L’esito del referendum, con la sonora bocciatura delle riforme costituzionali, porta con sé molti interrogativi. Dire che tutto resta come prima non è verissimo. In particolare c’è una domanda a cui non riusciamo a dare una risposta definitiva: cosa ne sarà delle Province? Ovvero, saranno definitivamente abolite come lasciava presagire il percorso iniziato oppure torneranno a vivere?
La loro abolizione era stata presentata come il primo passo della riduzione dei costi della politica. In concreto oggi sopravvivono a se stesse in un limbo senza chiarezza. La vera beffa sarebbe proprio questa, che continuino a vivacchiare pur non essendo in grado di svolgere le loro mansioni. Dopo il referendum di domenica cosa succederà? Se il principio dell’abolizione nel nome del risparmio poteva anche essere accettato, non si vede che senso abbia non aver deciso a monte chi avrebbe dovuto assumersi le competenze delle province abolite. Si è scelta, invece, una via quanto mai inconcludente, che ha lasciato le province ma solo di nome, visto che sono economicamente nell’impossibilità di operare.

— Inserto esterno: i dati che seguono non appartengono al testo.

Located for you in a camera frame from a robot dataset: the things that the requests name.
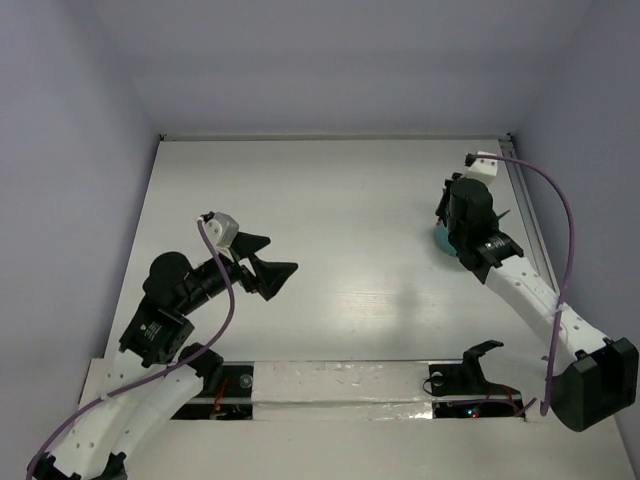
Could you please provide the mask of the black handled scissors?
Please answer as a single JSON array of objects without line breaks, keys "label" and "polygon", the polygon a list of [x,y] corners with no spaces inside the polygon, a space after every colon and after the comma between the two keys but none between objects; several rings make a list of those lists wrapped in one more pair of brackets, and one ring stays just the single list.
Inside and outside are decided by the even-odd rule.
[{"label": "black handled scissors", "polygon": [[511,212],[511,209],[508,209],[504,212],[502,212],[501,214],[497,215],[497,219],[501,220],[502,218],[504,218],[506,215],[508,215]]}]

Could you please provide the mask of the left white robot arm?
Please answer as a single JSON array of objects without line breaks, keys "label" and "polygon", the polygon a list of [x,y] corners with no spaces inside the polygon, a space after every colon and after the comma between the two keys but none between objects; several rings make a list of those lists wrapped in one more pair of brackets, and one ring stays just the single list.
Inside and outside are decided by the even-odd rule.
[{"label": "left white robot arm", "polygon": [[152,262],[99,393],[44,442],[27,478],[127,478],[134,455],[171,417],[223,380],[224,360],[212,349],[220,337],[189,344],[189,314],[222,293],[232,296],[235,284],[270,300],[298,268],[259,259],[269,238],[241,232],[226,215],[203,215],[197,227],[210,259],[194,267],[183,254],[167,252]]}]

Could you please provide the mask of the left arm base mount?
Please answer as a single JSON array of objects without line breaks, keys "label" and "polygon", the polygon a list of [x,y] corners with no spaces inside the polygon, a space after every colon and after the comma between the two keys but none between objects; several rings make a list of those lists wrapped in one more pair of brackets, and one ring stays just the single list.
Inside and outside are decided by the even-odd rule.
[{"label": "left arm base mount", "polygon": [[236,421],[253,418],[253,363],[226,363],[215,390],[201,392],[182,406],[172,420]]}]

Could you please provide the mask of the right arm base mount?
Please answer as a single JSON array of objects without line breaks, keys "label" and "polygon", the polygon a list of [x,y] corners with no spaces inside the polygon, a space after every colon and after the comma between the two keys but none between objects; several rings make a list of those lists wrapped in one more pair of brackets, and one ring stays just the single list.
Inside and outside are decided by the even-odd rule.
[{"label": "right arm base mount", "polygon": [[526,417],[521,392],[488,381],[480,364],[484,355],[503,346],[487,340],[465,350],[459,360],[429,364],[422,389],[432,398],[435,419]]}]

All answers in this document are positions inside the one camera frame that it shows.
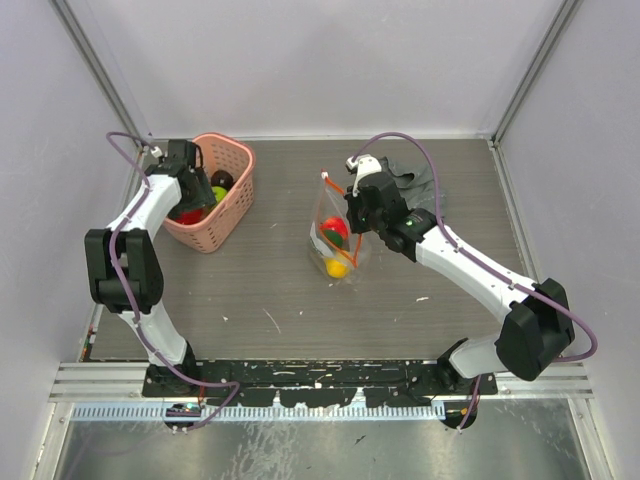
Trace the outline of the green apple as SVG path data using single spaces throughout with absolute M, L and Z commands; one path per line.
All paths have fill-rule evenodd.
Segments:
M 215 196 L 216 202 L 221 202 L 228 194 L 228 191 L 221 186 L 212 186 L 211 190 Z

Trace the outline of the red apple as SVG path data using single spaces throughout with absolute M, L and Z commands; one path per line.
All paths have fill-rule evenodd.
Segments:
M 339 216 L 328 217 L 320 224 L 320 229 L 324 233 L 332 231 L 340 235 L 342 238 L 347 238 L 349 236 L 349 229 L 344 220 Z

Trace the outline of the pink plastic basket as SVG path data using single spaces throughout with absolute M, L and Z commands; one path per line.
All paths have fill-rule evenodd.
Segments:
M 184 225 L 166 218 L 163 227 L 184 245 L 201 253 L 213 253 L 253 204 L 256 155 L 248 145 L 219 133 L 204 133 L 192 141 L 203 150 L 204 169 L 209 176 L 217 170 L 224 170 L 235 183 L 221 202 L 198 223 Z

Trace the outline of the dark green avocado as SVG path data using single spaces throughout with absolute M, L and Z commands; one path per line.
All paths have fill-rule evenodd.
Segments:
M 341 249 L 343 247 L 344 238 L 338 232 L 326 229 L 323 230 L 323 234 L 334 248 Z

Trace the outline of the clear zip top bag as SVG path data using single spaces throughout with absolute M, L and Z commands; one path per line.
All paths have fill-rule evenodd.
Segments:
M 363 234 L 351 230 L 344 190 L 326 170 L 319 179 L 309 230 L 310 257 L 331 283 L 355 285 L 364 278 L 371 245 Z

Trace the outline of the yellow pear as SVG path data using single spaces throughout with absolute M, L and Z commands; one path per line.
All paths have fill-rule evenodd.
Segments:
M 350 273 L 349 266 L 336 258 L 325 258 L 324 265 L 326 273 L 334 279 L 345 278 Z

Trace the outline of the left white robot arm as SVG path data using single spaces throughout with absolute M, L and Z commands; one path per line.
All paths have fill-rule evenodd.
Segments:
M 142 168 L 109 132 L 106 139 L 139 175 L 138 191 L 106 227 L 84 237 L 90 294 L 117 315 L 145 349 L 148 381 L 169 394 L 188 396 L 202 388 L 193 349 L 178 333 L 163 304 L 164 277 L 154 239 L 166 219 L 215 205 L 204 171 L 204 154 L 194 142 L 172 139 L 165 149 L 130 135 L 154 163 Z

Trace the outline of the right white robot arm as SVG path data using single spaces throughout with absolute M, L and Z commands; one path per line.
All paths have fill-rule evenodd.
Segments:
M 358 175 L 345 198 L 355 232 L 376 233 L 387 248 L 445 276 L 500 322 L 498 334 L 463 338 L 438 358 L 438 381 L 447 392 L 462 393 L 491 373 L 533 381 L 574 341 L 562 285 L 515 274 L 440 227 L 434 214 L 409 209 L 389 174 Z

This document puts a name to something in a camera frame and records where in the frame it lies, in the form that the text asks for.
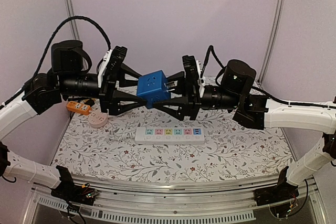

Insomma, attualmente le province ci sono ancora, ma i tagli economici le hanno messe con le spalle al muro. In questi ultimi mesi è emerso il vuoto politico di un’istituzione che non è ancora chiaro se sia stata abolita o no, ma che sicuramente è stata svuotata della sua autorevolezza.
Le province oggi vivono in una Terra di mezzo in cui è arduo capire chi comanda. Sono state spolpate di molte delle loro competenze e quelle che sono loro rimaste – la viabilità e le scuole – sono difficilmente gestibili a causa di tagli economici senza precedenti. Ebbene, la vittoria del no cosa comporterà? Credo che la risposta non sia facile anche perché rischiamo di veder continuare la campagna elettorale appena conclusasi per molti altri mesi.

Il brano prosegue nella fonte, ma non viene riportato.